The publisher says it is committed to reforming research communication in part by improving research culture. Since 2021, Sparks of Change articles have given scientists a space to share personal stories about how research culture is or should be evolving. After a number of neurodivergent researchers expressed interest in contributing their experiences, eLife assembled a cross-team collaboration to research the topic further and kick off the new series in early 2023.

“We knew that there are a lot of societal pressures on neurodivergent individuals, including how they “can” and “should” express themselves,” says Stuart King, eLife Research Culture Manager. “As an organisation working to promote a research culture centred on equity, diversity and inclusion, we thought a series on 'Being Neurodivergent in Academia' could give neurodivergent researchers a compelling way to convey what being neurodivergent may actually entail while retaining control over their own narratives.”

Jointly led by King and Elsa Loissel, eLife Associate Features Editor, the project has been guided from the outset by an advisory group comprising neurodivergent researchers and self-advocates.
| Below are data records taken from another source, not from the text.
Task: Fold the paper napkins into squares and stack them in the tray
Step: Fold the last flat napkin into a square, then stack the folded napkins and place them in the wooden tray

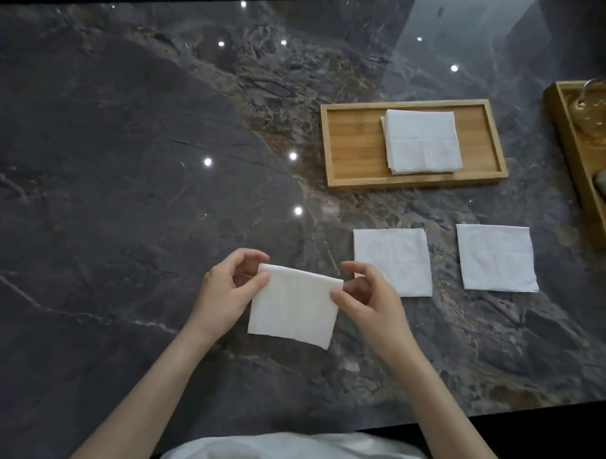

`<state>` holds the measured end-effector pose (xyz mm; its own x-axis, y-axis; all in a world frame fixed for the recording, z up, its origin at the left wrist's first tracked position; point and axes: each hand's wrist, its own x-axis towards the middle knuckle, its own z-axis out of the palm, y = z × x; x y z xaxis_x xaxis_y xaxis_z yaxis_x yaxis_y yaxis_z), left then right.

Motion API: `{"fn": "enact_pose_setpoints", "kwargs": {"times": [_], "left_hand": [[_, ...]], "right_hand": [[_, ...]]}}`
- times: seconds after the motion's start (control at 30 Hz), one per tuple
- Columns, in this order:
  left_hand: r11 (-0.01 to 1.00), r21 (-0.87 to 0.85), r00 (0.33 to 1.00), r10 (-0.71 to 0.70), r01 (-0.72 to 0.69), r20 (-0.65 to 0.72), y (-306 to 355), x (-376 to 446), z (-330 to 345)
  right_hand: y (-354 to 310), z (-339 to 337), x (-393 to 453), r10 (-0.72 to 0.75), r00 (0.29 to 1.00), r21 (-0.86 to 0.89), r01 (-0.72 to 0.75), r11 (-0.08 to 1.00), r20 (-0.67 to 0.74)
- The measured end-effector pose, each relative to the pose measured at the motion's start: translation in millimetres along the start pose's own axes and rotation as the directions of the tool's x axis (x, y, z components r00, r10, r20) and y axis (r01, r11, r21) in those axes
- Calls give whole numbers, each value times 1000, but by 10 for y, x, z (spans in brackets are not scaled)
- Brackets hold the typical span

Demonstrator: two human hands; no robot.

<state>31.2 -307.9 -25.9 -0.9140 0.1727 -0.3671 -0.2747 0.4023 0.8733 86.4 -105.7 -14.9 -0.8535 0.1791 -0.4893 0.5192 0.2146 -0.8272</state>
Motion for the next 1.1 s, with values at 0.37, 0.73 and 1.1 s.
{"fn": "enact_pose_setpoints", "kwargs": {"times": [0.37,0.73,1.1], "left_hand": [[954,-271,992,-122,127,37,509,232,671],[987,-40,975,-163,158,-154,580,478,1195],[962,273,977,58,0,-205,618,530,1335]], "right_hand": [[-124,-896,188,2,999,171,7,985,-47],[112,-1236,652,55,993,-22,-58,998,-101],[199,-1260,781,-79,991,-189,58,980,-106]]}}
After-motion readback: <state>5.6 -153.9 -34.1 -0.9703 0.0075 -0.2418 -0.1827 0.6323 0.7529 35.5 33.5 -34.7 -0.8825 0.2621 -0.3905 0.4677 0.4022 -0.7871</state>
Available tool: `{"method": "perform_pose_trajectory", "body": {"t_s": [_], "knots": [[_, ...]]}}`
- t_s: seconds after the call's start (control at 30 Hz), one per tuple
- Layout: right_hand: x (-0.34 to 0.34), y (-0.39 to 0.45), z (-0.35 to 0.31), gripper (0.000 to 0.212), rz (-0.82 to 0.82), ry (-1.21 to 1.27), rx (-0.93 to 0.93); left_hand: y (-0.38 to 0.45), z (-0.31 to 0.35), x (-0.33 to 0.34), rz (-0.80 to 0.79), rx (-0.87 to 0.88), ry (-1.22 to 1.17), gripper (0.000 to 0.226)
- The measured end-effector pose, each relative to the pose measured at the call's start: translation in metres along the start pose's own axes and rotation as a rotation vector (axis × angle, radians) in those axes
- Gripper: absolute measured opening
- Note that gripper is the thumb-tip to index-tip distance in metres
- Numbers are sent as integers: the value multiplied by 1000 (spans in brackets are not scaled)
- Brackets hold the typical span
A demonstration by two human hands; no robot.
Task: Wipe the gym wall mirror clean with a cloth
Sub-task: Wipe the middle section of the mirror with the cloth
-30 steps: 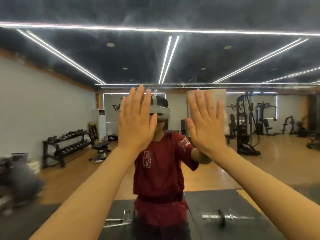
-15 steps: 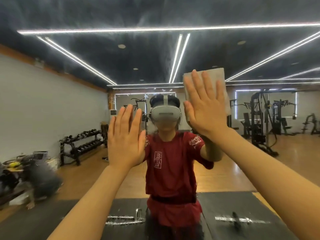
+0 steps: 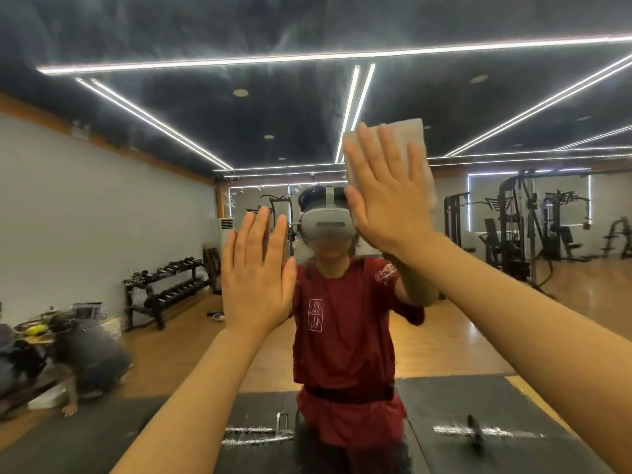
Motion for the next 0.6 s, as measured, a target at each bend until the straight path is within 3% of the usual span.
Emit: {"method": "perform_pose_trajectory", "body": {"t_s": [0.13,0.3,0.37,0.5,0.6], "knots": [[15,-57,-26,63,7,14,-36,1,0,-7,-19,14,-61,59],[31,-152,-50,67,-128,-11,-309,-12,-23,-15,-39,-90,-83,60],[28,-123,-40,65,-111,-53,-312,-18,-33,-12,-62,-127,-52,60],[11,-22,-30,62,-12,-2,-147,-22,-38,-5,-72,-127,4,60],[13,-3,-35,62,6,17,-114,-23,-38,-4,-68,-123,18,61]]}}
Point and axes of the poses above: each hand's wrist, its own y-axis towards the middle knuckle, its own x-axis out of the palm, z = x × y, the point moved 1 cm from there along y, towards the middle knuckle, and after that the axes turned 8 degrees about y, right-handed, at the moved point
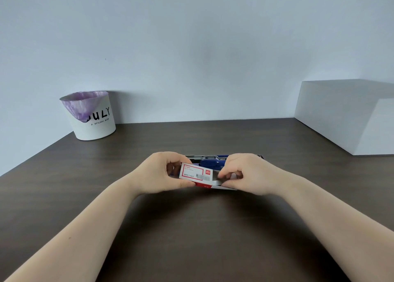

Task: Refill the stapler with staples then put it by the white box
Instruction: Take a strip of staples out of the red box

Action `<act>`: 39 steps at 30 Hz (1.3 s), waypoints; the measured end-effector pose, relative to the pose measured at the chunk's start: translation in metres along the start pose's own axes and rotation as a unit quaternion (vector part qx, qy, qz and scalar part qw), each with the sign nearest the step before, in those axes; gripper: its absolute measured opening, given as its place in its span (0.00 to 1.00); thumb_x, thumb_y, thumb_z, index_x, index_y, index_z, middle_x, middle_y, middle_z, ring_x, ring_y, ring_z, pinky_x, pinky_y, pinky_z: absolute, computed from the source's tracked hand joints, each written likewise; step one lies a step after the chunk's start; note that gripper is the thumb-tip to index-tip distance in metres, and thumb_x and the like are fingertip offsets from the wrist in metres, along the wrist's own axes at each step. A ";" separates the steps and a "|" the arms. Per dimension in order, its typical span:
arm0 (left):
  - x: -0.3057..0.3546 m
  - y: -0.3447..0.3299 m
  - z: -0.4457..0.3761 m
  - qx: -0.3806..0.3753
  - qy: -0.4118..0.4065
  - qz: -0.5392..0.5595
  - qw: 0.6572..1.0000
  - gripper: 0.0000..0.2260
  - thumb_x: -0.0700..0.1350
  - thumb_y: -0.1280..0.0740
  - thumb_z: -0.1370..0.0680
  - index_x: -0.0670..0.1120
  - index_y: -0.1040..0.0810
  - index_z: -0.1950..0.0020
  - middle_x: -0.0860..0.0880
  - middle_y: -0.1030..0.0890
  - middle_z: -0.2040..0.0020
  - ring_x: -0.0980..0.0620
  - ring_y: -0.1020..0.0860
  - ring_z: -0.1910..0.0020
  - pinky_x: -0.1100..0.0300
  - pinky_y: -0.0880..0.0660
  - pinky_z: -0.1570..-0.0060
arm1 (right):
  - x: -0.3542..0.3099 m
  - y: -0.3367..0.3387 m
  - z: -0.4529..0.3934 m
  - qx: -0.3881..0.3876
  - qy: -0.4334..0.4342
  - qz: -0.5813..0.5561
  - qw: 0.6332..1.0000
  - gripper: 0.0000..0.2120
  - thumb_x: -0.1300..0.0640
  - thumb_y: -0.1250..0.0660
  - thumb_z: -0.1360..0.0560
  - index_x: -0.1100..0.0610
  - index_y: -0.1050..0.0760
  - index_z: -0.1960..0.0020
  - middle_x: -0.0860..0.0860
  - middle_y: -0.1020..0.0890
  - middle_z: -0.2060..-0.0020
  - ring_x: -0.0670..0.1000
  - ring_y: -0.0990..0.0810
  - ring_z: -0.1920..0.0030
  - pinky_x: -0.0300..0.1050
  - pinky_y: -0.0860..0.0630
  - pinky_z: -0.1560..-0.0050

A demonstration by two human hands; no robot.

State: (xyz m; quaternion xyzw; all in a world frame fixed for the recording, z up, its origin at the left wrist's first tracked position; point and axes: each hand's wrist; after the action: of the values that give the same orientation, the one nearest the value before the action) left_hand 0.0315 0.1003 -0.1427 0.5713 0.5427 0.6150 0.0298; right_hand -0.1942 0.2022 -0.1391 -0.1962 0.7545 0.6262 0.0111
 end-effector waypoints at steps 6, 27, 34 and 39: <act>-0.002 -0.003 -0.002 -0.021 0.018 -0.020 0.999 0.16 0.49 0.23 0.35 0.52 0.20 0.49 0.57 0.15 0.53 0.57 0.17 0.54 0.65 0.21 0.55 | -0.002 -0.003 0.000 -0.003 -0.004 -0.004 1.000 0.06 0.55 0.34 0.25 0.53 0.19 0.53 0.47 0.25 0.57 0.42 0.27 0.59 0.36 0.31 0.53; -0.002 -0.003 -0.001 -0.036 0.069 -0.075 0.994 0.15 0.54 0.23 0.36 0.54 0.20 0.52 0.58 0.18 0.61 0.66 0.25 0.70 0.75 0.30 0.67 | 0.003 -0.002 0.006 0.020 -0.148 -0.297 0.943 0.03 0.61 0.38 0.22 0.57 0.26 0.51 0.51 0.14 0.53 0.48 0.15 0.53 0.46 0.19 0.48; -0.001 -0.008 -0.003 -0.041 0.062 -0.092 0.993 0.14 0.56 0.24 0.36 0.58 0.22 0.53 0.54 0.17 0.60 0.62 0.26 0.69 0.70 0.28 0.65 | -0.008 -0.006 0.003 0.015 -0.118 -0.220 0.968 0.02 0.58 0.37 0.23 0.54 0.27 0.51 0.46 0.15 0.53 0.42 0.16 0.58 0.26 0.26 0.55; -0.001 -0.011 -0.003 -0.046 0.057 -0.097 0.993 0.18 0.57 0.24 0.36 0.56 0.20 0.49 0.56 0.19 0.63 0.63 0.26 0.68 0.71 0.29 0.64 | -0.009 -0.005 0.004 0.033 -0.123 -0.213 0.969 0.03 0.59 0.36 0.24 0.52 0.26 0.53 0.47 0.15 0.54 0.42 0.16 0.63 0.33 0.24 0.55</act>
State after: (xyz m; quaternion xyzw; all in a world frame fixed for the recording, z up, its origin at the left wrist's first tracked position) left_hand 0.0231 0.1024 -0.1502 0.4775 0.5678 0.6652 0.0845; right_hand -0.1850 0.2078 -0.1421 -0.2730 0.7086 0.6033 0.2434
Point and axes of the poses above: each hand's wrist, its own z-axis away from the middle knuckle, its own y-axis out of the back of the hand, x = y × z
The responses to eLife’s call for pitches provided “snapshots” of different elements of a neurodivergent journey in academia, from people recounting having received their diagnosis and discussing the intersection of mental health and neurodivergence, to explaining how they navigate certain features of academia, such as mobility or starting conversations about support and mentorship.

“This was a topic for which we felt stories were a particularly strong format,” says Loissel, “even though we are acutely aware that stories can only do so much when what is sorely needed for neuroinclusivity are systemic changes in education, academia and healthcare.”

In particular, she notes that academic spaces have traditionally prioritised giving a platform to the researchers studying neurodivergence, rather than to those with lived experience. Additionally, with an increasing – although still limited – awareness of neurodivergence in academia, the series aims to help neurodivergent researchers find a sense of belonging and community, and to help those who work with them to provide greater support and accommodations in their labs and their classrooms, for example.